Dental emergencies can cause your daily life to grind to a quick halt. Pain, swelling, and other symptoms make it very difficult, if not impossible for you to focus on work, cherish time with friends and family, and even consume a balanced diet. That’s why it is important to seek dental treatment for your dental emergency as soon as possible — before the problem gets more extensive and leads to potentially life-threatening complications. But how exactly should you handle these situations? Let’s examine some FAQs regarding urgent oral health problems.
I am experiencing a dental emergency. How soon should I see a dentist?
The simple answer, see an emergency dentist as soon as you can. Receiving swift care is especially important in the case that there is trauma like a tooth was knocked out; if you receive care within an hour or so, it may be possible for your Grand Rapids, MI emergency dentist to splint it back in place and save the tooth. In some situations, such as if your filling fell out, you may be able to practice self-care for a day or two before you visit with your dentist.

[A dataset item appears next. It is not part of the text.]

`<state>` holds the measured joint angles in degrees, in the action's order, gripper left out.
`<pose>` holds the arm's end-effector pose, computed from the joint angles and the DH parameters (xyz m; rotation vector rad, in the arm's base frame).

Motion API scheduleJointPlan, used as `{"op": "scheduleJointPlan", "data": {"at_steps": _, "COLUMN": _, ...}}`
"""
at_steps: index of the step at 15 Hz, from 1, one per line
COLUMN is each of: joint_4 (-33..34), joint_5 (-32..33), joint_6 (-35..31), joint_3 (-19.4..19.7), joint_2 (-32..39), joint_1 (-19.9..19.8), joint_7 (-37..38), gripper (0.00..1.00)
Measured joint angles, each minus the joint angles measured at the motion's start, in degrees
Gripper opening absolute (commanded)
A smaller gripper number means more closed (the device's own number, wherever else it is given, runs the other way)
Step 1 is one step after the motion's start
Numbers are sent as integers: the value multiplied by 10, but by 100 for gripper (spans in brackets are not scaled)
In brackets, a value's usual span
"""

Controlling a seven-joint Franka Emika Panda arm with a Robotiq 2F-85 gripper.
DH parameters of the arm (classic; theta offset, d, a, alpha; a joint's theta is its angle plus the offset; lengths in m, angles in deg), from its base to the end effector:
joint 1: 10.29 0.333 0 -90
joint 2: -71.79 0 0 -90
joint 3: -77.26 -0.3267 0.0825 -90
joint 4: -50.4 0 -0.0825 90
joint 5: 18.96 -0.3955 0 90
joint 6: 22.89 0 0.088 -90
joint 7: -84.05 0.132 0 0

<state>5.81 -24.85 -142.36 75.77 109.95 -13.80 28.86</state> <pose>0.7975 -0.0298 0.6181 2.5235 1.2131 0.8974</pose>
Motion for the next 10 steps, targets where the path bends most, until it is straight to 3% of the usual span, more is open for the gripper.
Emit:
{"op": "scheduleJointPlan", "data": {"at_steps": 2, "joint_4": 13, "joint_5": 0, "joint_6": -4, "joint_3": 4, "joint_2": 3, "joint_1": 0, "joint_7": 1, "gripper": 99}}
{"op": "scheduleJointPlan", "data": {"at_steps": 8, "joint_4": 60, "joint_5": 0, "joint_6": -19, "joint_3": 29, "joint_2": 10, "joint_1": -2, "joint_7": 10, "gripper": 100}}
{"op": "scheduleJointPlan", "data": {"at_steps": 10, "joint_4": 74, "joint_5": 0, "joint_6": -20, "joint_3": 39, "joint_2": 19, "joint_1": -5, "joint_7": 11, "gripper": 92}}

I have a chipped or broken tooth. Should I see an emergency dentist?
It is possible that you are not in any pain, but don’t wait until it hurts! It is important to ensure you see an emergency dentist as soon as you can. The internal and sensitive portions of the tooth may now be exposed to harmful bacteria in the mouth. If the tooth is left unprotected, it may cause new decay to happen causing further damage.

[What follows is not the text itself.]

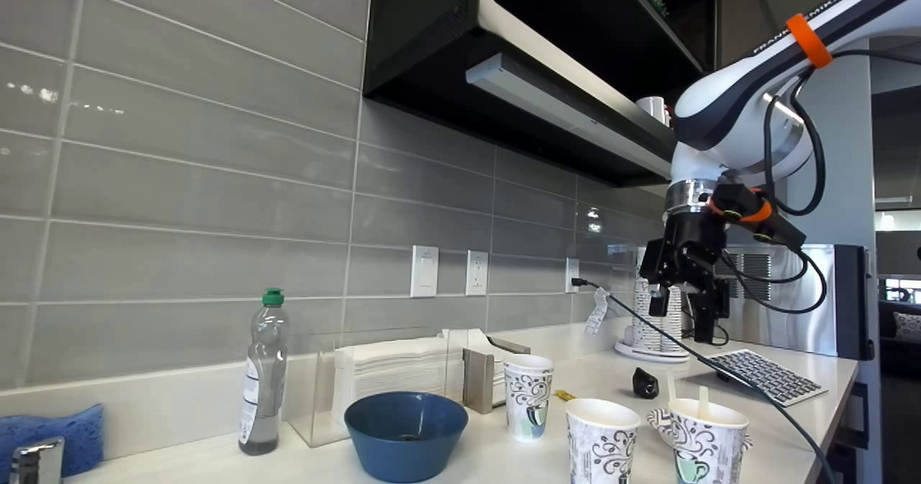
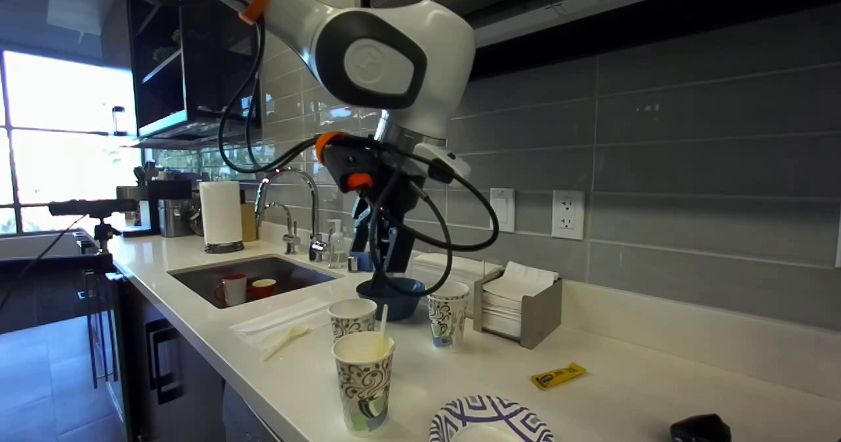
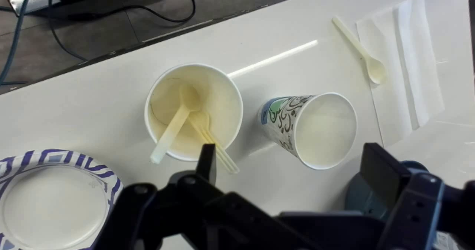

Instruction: Move the spoon to the cup to the left

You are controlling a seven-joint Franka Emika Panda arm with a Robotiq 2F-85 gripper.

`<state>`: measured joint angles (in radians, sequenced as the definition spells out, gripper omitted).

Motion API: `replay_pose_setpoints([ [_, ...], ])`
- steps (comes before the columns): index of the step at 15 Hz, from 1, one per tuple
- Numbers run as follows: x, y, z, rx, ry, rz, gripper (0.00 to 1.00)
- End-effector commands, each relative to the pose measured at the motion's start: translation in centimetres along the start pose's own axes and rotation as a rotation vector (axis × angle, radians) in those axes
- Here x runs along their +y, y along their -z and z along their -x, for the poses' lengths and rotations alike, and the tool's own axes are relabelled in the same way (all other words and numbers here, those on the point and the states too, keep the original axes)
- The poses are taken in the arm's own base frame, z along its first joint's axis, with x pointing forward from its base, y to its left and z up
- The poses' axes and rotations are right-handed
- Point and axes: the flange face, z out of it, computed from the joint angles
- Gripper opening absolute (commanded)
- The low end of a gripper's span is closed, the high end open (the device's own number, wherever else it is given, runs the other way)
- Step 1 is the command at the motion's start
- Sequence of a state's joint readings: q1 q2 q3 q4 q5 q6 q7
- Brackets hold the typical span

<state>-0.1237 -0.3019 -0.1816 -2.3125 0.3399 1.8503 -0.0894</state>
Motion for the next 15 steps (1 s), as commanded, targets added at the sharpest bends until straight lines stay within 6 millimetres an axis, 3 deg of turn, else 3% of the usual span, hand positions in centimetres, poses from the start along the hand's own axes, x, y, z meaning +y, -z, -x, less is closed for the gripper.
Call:
replay_pose_setpoints([
  [1,-0.1,-0.2,-0.3,-0.005,0.000,0.003,1.00],
  [4,-0.2,-0.3,-0.7,-0.009,-0.002,0.005,1.00],
  [10,0.1,-1.5,-1.6,0.045,-0.257,0.152,1.00],
  [15,-0.5,-4.0,-2.3,0.052,-0.372,0.232,1.00],
])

What is considered a dental emergency?
A dental emergency is typically defined by pain, a large amount of discomfort, and any sudden swelling. It is important to know that oral health issues rarely solve themselves and they will not just go away. Contact your Grand Rapids, MI emergency dentist as soon as possible if you are experiencing any of the above.
My filling fell out. What should I do?
If a filling fell out recently, do not panic. Often, losing a filling is not considered a dental emergency, however if you are experiencing pain and sensitivity in the area near or around the lost filling, it should not be ignored. Our Grand Rapids, MI emergency dentists advise not to wait longer than 3 days to see your dentist. If you do wait longer than 3 days, your tooth will be left unprotected, which may call for future treatment link a dental crown to replace it.
What should I do if my tooth was knocked out?
This is definitely cause to see an emergency dentist immediately, your tooth nerves will likely be exposed and we recommend avoiding touching the tooth. Never touch the tooth by the root, it contains important fibers necessary for proper healing. Grab the tooth by the chewing surface area. Rinse the tooth with tap water, ensuring not to scrub it. Immediately place the tooth back in the socket, if at all possible. If you are unable to place the tooth, go immediately to a dentist, bringing the tooth with you. While heading to your dentist, put the tooth back in your mouth next to your cheek or in a small container of milk *not tap water* so that the root stays moist.
My mouth has swelling. What should I do?
Swelling usually indicates an infection. If you have a hard time breathing or eyes swell, you are in need of emergency dental care immediately, you will likely need an antibiotic. Do not place heat on the affected swollen area, this may cause the infection to spread more quickly.